Record extracts

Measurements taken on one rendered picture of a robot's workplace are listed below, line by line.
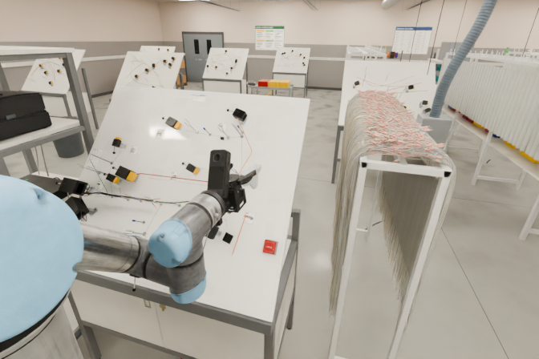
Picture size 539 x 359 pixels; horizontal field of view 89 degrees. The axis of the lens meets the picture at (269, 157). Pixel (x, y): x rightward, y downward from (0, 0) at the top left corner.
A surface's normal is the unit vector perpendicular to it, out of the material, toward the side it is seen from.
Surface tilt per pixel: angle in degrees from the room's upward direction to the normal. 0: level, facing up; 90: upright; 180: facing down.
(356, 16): 90
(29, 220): 84
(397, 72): 50
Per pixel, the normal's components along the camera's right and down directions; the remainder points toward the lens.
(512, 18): -0.25, 0.38
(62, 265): 0.93, 0.03
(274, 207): -0.19, -0.32

Work to complete
Could you repeat all of the data exactly, minus the pictures?

Answer for this exercise
Measurements taken on one rendered picture of a robot's workplace are listed below, line by line.
Picture size 539 x 359 pixels; horizontal field of view 89 degrees. The axis of the lens meets the picture at (269, 157). Pixel (x, y): x rightward, y downward from (0, 0) at the top left corner.
A surface's normal is the unit vector perpendicular to it, out of the material, toward the side it is seen from.
Surface tilt per pixel: angle in degrees from the room's upward direction to the normal. 0: level, facing up; 90: upright; 180: facing down.
(356, 16): 90
(29, 220): 84
(397, 72): 50
Per pixel, the normal's components along the camera's right and down directions; the remainder points toward the lens.
(512, 18): -0.25, 0.38
(62, 265): 0.93, 0.03
(274, 207): -0.19, -0.32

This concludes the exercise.